(Records drawn from a dataset)

^^^^^^^^^^^^^^^^

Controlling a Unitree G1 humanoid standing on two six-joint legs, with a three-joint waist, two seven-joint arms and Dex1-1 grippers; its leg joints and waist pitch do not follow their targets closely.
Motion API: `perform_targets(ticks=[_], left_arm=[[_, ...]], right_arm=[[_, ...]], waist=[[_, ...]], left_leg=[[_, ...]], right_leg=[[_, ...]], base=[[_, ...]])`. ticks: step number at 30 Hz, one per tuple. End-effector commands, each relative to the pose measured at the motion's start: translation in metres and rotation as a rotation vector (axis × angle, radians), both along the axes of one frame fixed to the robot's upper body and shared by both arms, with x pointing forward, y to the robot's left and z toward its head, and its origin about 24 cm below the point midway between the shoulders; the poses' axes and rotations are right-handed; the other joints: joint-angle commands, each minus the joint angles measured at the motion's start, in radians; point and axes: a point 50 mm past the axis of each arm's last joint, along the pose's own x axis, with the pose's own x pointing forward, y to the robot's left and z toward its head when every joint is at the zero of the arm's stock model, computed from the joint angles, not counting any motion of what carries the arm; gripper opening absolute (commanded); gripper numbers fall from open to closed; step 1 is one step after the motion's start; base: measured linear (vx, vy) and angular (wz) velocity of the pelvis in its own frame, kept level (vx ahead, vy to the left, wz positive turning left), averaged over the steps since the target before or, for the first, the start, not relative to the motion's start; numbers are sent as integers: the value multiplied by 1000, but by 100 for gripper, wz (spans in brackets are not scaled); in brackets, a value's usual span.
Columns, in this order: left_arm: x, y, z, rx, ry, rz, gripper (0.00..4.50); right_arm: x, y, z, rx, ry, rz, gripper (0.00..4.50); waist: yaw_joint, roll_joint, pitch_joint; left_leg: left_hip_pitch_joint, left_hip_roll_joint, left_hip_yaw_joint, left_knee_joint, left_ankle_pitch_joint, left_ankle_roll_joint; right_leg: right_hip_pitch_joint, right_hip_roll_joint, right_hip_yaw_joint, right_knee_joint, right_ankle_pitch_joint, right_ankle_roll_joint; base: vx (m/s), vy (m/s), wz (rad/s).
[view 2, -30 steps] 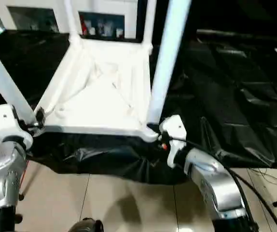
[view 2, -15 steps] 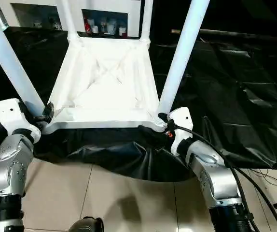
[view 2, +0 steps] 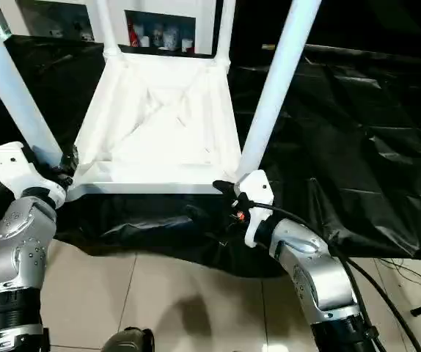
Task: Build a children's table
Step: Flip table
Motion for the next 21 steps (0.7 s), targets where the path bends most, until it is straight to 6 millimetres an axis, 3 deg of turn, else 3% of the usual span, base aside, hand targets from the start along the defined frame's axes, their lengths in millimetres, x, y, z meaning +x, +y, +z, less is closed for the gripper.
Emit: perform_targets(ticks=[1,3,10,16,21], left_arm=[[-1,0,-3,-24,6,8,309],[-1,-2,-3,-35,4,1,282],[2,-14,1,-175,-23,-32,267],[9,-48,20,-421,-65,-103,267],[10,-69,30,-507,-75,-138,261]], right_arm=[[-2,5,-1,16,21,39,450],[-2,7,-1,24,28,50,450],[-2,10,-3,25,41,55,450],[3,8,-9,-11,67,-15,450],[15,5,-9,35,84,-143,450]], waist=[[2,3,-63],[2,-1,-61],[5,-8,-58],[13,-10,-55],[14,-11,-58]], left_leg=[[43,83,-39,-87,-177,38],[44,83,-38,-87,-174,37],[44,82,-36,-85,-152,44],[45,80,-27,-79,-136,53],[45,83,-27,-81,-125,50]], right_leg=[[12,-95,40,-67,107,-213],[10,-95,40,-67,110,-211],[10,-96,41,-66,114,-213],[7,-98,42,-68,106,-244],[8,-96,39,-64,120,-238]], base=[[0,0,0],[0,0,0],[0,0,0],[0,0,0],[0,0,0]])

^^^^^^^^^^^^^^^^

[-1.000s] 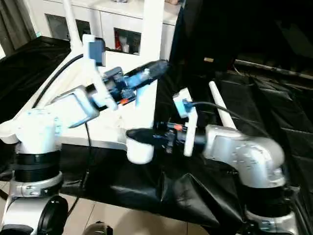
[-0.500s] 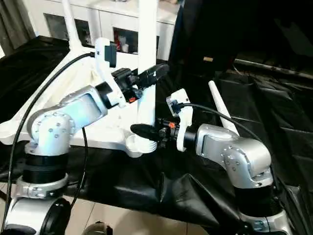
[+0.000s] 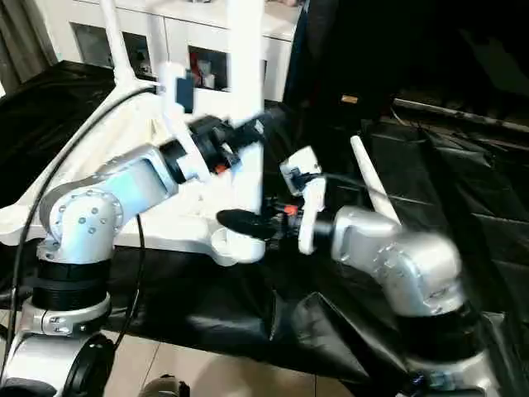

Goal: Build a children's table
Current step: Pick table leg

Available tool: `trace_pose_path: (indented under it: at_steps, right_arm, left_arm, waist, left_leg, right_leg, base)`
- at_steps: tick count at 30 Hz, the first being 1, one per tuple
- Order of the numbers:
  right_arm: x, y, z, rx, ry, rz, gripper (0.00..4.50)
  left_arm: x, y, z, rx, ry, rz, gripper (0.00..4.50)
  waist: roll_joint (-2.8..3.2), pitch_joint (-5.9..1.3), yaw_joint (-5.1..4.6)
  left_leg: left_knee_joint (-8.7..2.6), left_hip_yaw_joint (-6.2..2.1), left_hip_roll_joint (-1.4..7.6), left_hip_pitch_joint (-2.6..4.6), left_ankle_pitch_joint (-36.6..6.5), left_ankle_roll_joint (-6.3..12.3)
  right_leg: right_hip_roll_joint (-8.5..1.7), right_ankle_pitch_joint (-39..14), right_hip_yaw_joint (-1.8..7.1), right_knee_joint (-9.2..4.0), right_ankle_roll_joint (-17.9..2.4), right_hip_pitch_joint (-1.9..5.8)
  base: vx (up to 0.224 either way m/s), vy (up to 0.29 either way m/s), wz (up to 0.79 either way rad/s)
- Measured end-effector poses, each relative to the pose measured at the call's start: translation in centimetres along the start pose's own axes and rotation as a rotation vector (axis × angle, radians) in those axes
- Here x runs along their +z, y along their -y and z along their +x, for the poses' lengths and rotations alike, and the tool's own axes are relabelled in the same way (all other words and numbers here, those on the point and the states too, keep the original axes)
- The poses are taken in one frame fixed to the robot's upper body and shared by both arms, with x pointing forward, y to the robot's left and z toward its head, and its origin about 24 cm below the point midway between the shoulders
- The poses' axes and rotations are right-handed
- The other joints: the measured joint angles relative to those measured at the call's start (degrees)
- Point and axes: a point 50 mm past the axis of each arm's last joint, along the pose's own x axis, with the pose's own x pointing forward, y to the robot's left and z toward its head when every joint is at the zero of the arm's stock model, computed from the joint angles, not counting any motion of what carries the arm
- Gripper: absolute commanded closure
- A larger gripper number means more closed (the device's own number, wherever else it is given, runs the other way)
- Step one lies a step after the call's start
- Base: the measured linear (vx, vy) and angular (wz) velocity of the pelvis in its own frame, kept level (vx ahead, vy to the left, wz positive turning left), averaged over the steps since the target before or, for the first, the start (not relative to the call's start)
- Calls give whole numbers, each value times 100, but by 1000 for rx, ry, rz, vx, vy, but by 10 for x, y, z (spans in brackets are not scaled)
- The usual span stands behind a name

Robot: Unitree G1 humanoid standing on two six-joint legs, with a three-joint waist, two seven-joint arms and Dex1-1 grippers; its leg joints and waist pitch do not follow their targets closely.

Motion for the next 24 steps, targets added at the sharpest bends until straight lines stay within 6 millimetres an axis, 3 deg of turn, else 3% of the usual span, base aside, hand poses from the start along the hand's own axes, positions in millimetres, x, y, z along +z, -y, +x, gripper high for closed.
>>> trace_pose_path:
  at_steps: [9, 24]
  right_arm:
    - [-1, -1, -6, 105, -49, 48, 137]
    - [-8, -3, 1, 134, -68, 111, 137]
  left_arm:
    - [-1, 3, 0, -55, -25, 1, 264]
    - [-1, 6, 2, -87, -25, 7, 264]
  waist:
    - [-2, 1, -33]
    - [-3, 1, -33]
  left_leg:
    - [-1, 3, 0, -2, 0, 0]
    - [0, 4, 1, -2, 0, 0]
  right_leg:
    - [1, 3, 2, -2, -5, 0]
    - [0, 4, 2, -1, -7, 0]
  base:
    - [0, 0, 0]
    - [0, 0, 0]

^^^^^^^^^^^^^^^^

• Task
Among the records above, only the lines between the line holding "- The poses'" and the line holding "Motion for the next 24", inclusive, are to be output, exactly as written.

• Response area
- The poses' axes and rotations are right-handed
- The other joints: the measured joint angles relative to those measured at the call's start (degrees)
- Point and axes: a point 50 mm past the axis of each arm's last joint, along the pose's own x axis, with the pose's own x pointing forward, y to the robot's left and z toward its head when every joint is at the zero of the arm's stock model, computed from the joint angles, not counting any motion of what carries the arm
- Gripper: absolute commanded closure
- A larger gripper number means more closed (the device's own number, wherever else it is given, runs the other way)
- Step one lies a step after the call's start
- Base: the measured linear (vx, vy) and angular (wz) velocity of the pelvis in its own frame, kept level (vx ahead, vy to the left, wz positive turning left), averaged over the steps since the target before or, for the first, the start (not relative to the call's start)
- Calls give whole numbers, each value times 100, but by 1000 for rx, ry, rz, vx, vy, but by 10 for x, y, z (spans in brackets are not scaled)
- The usual span stands behind a name

Robot: Unitree G1 humanoid standing on two six-joint legs, with a three-joint waist, two seven-joint arms and Dex1-1 grippers; its leg joints and waist pitch do not follow their targets closely.

Motion for the next 24 steps, targets added at the sharpest bends until straight lines stay within 6 millimetres an axis, 3 deg of turn, else 3% of the usual span, base aside, hand poses from the start along the hand's own axes, positions in millimetres, x, y, z along +z, -y, +x, gripper high for closed.

The exercise concludes with that.